WHAT YOU SHOULD DO:
The output should match, line for line, the records from the line containing "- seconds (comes" through the line containing "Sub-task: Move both", with every picture left out.

DATA EXTRACTS:
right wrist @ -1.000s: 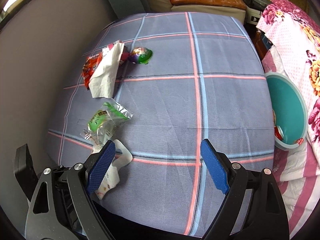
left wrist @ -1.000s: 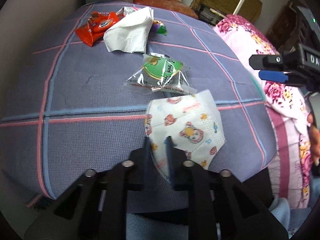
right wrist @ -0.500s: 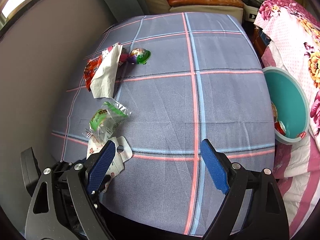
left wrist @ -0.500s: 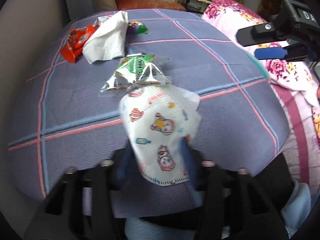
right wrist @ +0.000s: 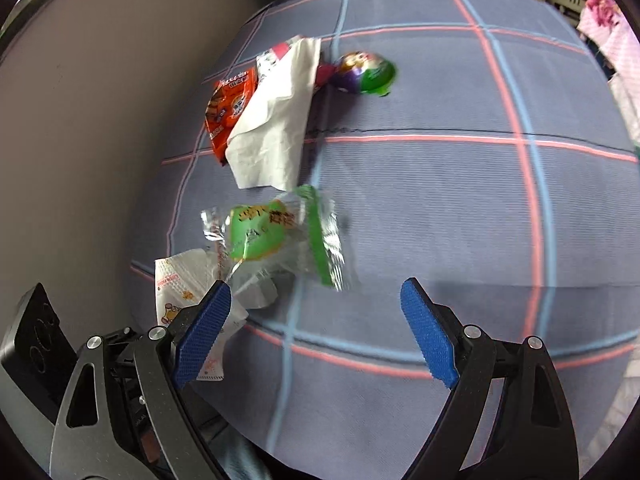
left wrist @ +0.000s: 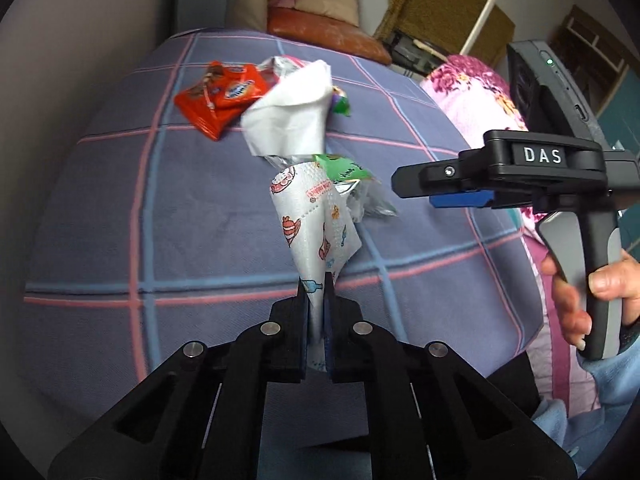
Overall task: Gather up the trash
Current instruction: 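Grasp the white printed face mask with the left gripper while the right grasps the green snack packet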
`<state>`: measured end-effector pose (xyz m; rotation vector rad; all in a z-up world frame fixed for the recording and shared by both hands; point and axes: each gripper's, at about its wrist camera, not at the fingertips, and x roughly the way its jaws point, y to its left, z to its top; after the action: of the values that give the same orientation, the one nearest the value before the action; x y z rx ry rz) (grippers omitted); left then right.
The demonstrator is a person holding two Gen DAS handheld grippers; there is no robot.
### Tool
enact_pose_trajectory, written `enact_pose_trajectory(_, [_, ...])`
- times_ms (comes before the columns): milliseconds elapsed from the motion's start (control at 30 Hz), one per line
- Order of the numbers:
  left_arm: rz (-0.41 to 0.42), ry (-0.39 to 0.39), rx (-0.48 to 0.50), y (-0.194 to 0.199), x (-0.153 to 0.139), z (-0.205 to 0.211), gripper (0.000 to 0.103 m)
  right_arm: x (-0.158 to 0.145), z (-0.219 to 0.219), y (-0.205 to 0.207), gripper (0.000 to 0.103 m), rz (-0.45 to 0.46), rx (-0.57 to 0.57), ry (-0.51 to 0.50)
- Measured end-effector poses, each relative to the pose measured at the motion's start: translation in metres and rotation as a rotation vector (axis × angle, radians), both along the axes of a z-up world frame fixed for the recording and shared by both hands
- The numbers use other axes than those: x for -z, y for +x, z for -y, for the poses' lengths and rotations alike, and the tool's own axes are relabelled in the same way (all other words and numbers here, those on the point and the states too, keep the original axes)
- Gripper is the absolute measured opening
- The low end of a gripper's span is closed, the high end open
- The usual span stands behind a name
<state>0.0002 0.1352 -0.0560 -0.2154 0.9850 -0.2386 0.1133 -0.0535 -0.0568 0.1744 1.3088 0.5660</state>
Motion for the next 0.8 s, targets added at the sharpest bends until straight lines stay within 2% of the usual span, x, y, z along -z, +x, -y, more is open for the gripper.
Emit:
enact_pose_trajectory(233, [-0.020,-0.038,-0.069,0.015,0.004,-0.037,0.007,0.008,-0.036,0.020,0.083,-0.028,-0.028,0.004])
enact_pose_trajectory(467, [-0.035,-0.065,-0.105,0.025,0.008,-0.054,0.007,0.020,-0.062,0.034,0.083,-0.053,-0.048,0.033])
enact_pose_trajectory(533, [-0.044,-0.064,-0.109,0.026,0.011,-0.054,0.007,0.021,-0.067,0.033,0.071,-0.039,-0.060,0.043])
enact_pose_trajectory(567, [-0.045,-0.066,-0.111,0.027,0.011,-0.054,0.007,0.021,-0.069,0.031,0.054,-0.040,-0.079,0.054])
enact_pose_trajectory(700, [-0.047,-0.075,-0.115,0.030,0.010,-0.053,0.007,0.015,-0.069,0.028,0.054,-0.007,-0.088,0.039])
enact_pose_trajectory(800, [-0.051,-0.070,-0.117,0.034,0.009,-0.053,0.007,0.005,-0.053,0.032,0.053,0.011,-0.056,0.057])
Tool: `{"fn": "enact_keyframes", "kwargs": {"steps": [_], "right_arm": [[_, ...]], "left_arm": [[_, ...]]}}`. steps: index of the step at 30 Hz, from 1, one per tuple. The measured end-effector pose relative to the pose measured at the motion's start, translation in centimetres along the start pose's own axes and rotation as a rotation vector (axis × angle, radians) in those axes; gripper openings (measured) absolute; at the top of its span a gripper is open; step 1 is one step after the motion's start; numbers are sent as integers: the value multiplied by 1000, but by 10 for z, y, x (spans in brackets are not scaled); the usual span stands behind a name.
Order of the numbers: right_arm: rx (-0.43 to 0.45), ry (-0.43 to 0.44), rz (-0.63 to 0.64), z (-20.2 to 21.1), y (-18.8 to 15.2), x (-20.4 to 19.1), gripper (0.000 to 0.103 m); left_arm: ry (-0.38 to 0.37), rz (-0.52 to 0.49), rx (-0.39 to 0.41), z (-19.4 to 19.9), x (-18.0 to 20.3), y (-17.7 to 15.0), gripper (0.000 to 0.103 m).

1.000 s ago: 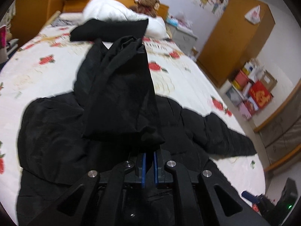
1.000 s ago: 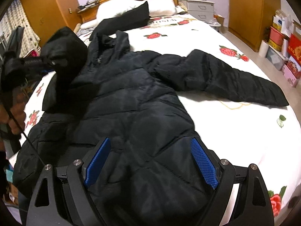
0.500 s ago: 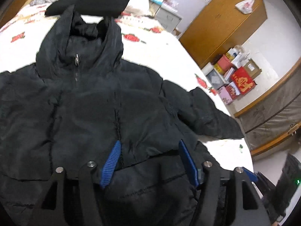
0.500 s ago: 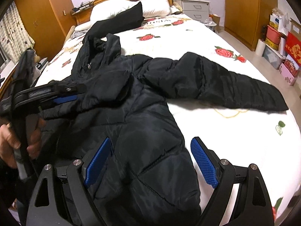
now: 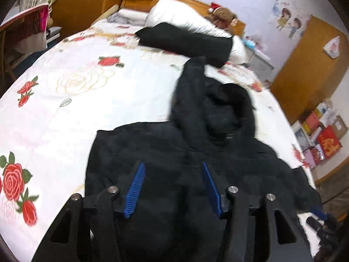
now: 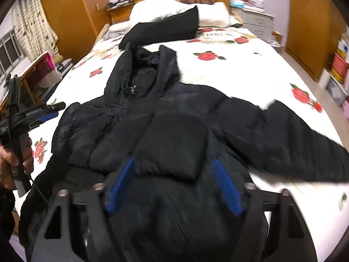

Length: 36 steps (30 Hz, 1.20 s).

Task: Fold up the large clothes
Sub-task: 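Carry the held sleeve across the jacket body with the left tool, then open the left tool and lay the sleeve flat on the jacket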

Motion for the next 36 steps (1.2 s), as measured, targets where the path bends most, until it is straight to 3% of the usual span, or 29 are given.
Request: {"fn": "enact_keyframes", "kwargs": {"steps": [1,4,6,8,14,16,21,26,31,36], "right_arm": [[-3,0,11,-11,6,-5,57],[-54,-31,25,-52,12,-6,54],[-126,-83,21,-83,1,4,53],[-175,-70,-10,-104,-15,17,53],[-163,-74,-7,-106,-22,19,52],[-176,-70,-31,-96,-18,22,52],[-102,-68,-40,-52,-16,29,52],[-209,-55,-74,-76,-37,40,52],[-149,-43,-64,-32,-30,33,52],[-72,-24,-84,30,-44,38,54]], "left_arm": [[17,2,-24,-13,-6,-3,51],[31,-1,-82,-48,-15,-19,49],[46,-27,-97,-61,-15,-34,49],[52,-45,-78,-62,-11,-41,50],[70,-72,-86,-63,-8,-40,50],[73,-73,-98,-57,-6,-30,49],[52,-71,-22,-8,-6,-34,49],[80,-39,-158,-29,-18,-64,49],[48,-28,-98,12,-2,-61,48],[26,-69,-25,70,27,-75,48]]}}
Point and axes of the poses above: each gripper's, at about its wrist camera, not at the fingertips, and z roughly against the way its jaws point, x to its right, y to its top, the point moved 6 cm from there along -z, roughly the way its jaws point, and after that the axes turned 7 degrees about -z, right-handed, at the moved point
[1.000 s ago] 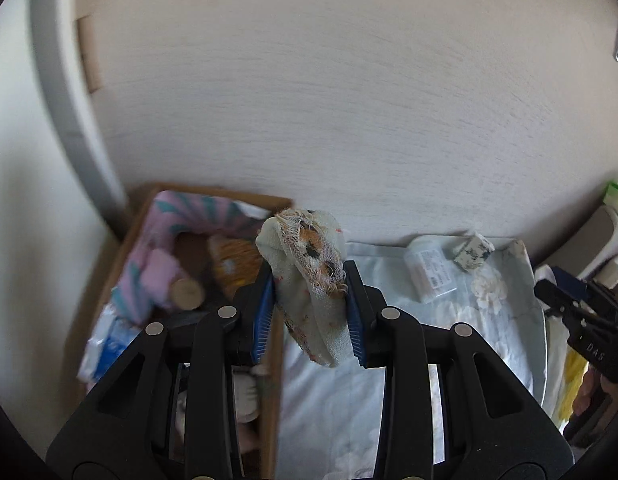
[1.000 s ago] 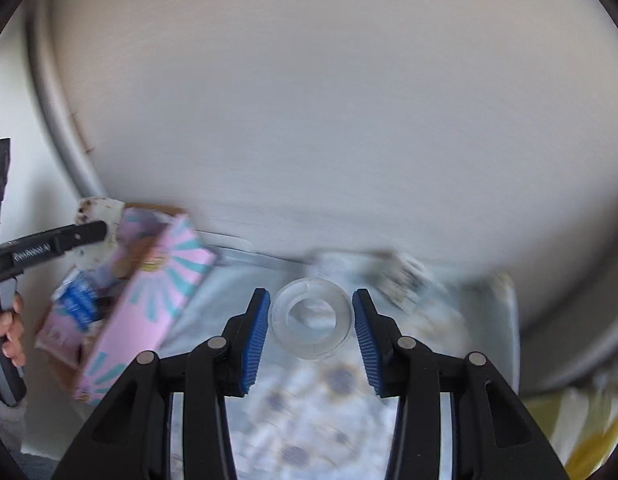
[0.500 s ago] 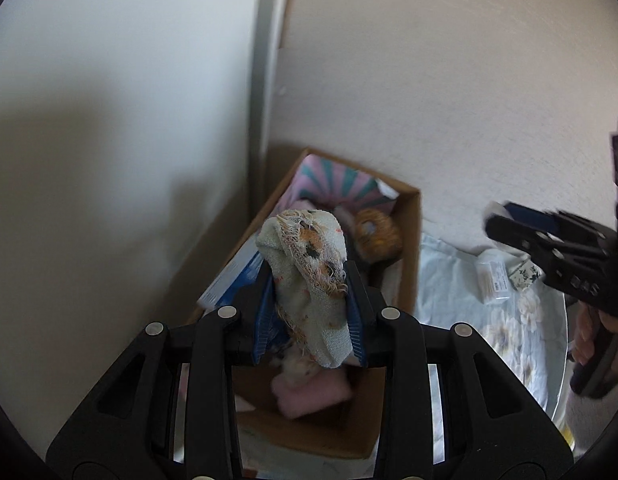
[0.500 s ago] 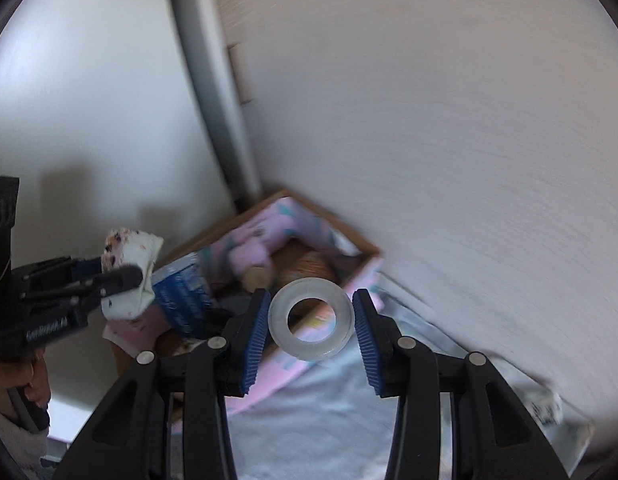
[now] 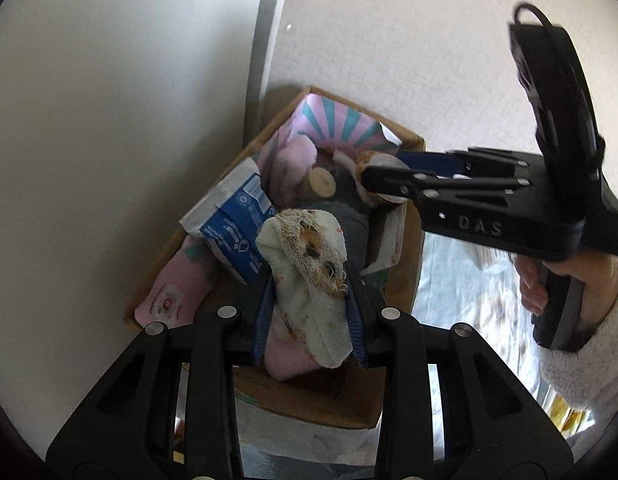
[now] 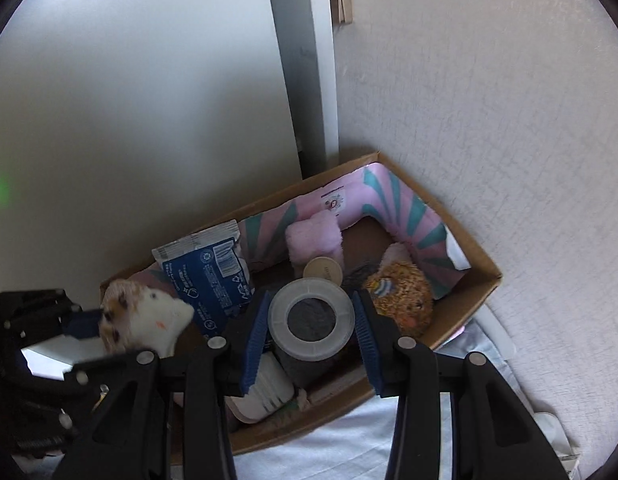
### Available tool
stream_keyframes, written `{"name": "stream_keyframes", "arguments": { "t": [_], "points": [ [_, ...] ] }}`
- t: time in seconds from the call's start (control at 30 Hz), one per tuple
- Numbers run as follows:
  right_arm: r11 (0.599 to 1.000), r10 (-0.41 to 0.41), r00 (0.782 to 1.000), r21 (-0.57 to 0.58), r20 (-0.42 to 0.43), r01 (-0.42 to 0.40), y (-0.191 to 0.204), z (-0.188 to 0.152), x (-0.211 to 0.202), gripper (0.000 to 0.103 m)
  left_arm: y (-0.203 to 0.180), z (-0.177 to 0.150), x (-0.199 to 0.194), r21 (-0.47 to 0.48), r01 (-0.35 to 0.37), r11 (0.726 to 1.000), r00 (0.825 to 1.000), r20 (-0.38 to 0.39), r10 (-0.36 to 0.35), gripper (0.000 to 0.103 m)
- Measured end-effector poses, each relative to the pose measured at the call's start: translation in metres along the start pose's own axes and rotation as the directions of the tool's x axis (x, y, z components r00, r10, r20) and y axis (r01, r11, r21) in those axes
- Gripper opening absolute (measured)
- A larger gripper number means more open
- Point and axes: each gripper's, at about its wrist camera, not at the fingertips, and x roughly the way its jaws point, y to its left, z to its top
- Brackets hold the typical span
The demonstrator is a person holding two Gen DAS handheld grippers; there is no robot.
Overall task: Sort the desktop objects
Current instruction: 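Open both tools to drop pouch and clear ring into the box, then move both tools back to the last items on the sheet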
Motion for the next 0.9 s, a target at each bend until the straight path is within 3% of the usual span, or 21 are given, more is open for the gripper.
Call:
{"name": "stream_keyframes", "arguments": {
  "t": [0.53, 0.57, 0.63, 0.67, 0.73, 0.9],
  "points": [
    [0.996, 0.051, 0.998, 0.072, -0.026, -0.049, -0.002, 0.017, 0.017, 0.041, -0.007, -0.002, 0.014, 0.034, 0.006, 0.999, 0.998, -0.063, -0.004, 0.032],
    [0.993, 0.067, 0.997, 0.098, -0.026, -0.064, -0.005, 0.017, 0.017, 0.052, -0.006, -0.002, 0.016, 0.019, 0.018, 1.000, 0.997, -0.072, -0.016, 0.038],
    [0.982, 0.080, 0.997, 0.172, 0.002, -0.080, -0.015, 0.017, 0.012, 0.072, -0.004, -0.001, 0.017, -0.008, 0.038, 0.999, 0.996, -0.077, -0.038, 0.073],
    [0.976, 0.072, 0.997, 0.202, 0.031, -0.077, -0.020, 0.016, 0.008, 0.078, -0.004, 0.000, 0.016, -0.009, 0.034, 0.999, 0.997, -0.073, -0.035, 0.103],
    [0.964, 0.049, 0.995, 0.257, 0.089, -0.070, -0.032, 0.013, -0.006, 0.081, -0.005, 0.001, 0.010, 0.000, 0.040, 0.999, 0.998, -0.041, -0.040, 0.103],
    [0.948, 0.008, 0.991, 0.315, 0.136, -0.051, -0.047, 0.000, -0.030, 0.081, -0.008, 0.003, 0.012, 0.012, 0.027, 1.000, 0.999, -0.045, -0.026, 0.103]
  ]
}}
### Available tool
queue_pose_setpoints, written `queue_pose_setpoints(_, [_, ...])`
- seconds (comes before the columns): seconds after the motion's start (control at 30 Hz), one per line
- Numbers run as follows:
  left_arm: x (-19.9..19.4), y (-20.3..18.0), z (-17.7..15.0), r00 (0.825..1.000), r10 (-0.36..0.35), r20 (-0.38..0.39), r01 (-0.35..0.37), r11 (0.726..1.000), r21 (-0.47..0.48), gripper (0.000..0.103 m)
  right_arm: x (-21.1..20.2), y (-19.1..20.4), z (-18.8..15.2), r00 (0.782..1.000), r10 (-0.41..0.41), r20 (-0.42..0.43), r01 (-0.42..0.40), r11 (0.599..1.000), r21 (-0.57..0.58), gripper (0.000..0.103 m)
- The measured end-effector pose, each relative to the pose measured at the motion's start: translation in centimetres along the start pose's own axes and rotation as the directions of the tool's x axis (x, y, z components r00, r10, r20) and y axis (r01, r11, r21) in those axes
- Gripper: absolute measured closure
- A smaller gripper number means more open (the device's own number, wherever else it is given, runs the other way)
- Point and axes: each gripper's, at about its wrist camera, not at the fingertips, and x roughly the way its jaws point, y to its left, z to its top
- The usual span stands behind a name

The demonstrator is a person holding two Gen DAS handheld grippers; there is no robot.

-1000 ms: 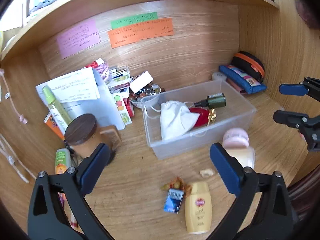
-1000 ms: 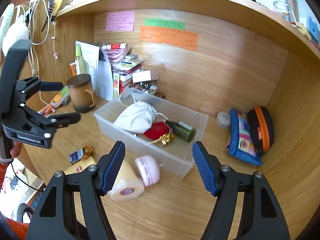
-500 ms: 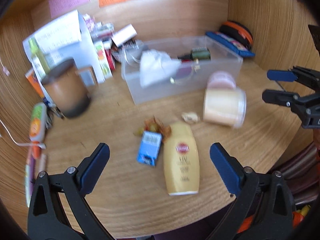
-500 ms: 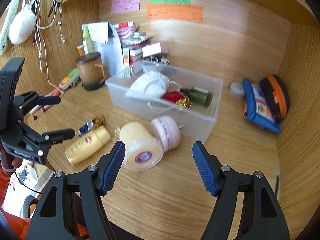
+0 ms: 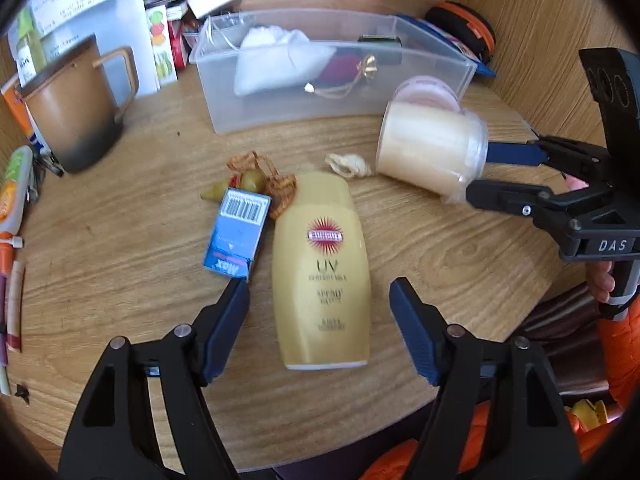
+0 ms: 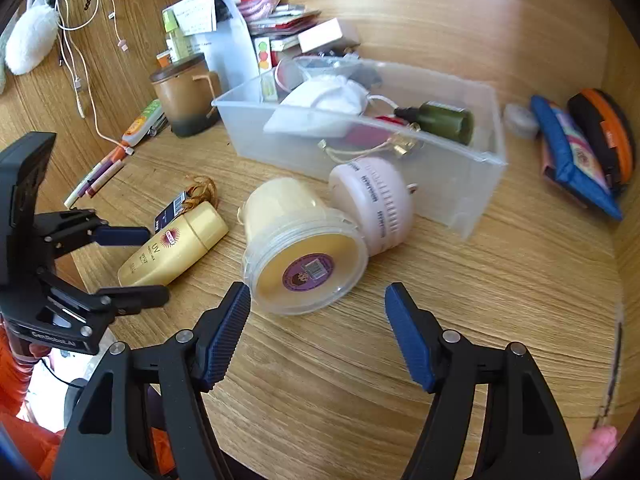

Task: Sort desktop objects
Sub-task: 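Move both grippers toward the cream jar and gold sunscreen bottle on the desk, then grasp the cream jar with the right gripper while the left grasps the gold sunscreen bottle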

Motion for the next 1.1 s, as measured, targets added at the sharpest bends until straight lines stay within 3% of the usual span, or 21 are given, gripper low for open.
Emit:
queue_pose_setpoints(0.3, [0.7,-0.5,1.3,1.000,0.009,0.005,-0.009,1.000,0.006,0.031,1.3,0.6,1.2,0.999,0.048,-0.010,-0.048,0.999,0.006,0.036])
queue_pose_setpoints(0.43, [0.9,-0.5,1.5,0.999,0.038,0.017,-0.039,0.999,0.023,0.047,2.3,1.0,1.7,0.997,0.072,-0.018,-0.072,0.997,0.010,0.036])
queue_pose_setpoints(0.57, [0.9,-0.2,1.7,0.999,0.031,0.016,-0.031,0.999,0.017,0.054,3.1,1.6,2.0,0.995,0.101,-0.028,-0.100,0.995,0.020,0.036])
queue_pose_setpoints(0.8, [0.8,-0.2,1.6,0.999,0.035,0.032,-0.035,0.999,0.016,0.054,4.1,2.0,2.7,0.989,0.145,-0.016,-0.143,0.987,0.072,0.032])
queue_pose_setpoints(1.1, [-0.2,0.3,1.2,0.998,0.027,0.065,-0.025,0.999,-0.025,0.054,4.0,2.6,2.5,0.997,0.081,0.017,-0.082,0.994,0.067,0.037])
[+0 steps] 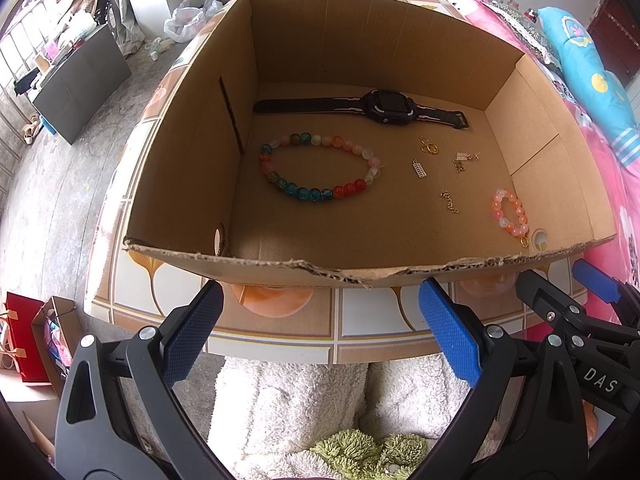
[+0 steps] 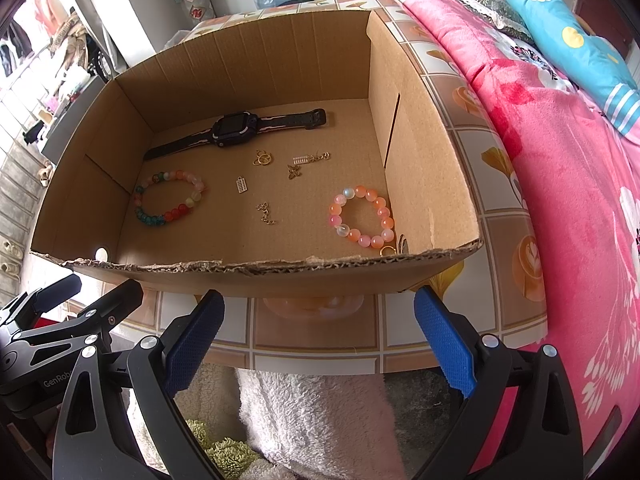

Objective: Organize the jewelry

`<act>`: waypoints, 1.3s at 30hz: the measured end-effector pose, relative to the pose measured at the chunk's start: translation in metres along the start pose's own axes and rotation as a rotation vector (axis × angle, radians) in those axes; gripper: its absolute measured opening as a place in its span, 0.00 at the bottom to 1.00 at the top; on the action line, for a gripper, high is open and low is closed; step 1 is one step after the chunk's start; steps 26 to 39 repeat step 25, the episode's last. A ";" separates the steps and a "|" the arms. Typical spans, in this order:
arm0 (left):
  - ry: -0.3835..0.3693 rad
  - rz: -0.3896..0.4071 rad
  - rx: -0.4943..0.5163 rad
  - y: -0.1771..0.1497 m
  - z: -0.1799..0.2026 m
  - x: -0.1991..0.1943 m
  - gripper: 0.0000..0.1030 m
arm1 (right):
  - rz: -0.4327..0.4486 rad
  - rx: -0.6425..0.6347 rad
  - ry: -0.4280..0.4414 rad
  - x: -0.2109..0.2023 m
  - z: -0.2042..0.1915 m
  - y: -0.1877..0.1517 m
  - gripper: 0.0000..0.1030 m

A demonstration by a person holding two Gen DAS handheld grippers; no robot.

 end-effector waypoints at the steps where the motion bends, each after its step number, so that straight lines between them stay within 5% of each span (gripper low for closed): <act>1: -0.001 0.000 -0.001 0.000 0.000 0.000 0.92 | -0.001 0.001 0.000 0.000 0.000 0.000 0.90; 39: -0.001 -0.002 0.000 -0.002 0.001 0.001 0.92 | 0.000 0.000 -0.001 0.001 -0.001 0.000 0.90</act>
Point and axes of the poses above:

REPLY:
- seconds (comes before the columns): seconds after the motion's start (control at 30 Hz), one per line
- Numbers run as follows:
  left_arm: x (-19.9..19.4), y (-20.3..18.0), z (-17.7..15.0), r00 (0.825..1.000), r10 (-0.36..0.35), r20 (-0.38..0.39), r01 (-0.35..0.37), r11 (0.726..1.000), r21 (-0.47..0.48), gripper (0.000..0.103 m)
  right_arm: x (-21.1..20.2), y (-19.1..20.4), z (-18.8..15.2), r00 (0.782..1.000), r10 (-0.41..0.41), r20 (-0.42..0.43), r01 (-0.42..0.40), r11 (0.599..1.000), r21 (-0.57..0.58), gripper (0.000..0.103 m)
- The measured end-effector pose, each relative to the pose measured at the motion's start: translation in centimetres along the start pose's own axes and rotation as the directions of the tool's x axis (x, y, z components r00, r10, r20) and y axis (r01, r11, r21) in those axes
- Gripper: absolute measured closure
- A smaller gripper number means more open (the device's own number, wherever else it is given, runs the other way)
- Point and axes: each gripper's, at about its wrist camera, not at the fingertips, and x roughly the way its jaws point, y to its left, z to its top
- The usual span stands behind a name

The demonstrator is a person holding two Gen DAS handheld grippers; there is no robot.

-1000 ms: 
-1000 ms: 
-500 ms: 
-500 ms: 
+0 ms: 
+0 ms: 

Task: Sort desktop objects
Sub-task: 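Move both grippers toward the cream jar and gold sunscreen bottle on the desk, then grasp the cream jar with the right gripper while the left grasps the gold sunscreen bottle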

This finishes the answer to the exercise.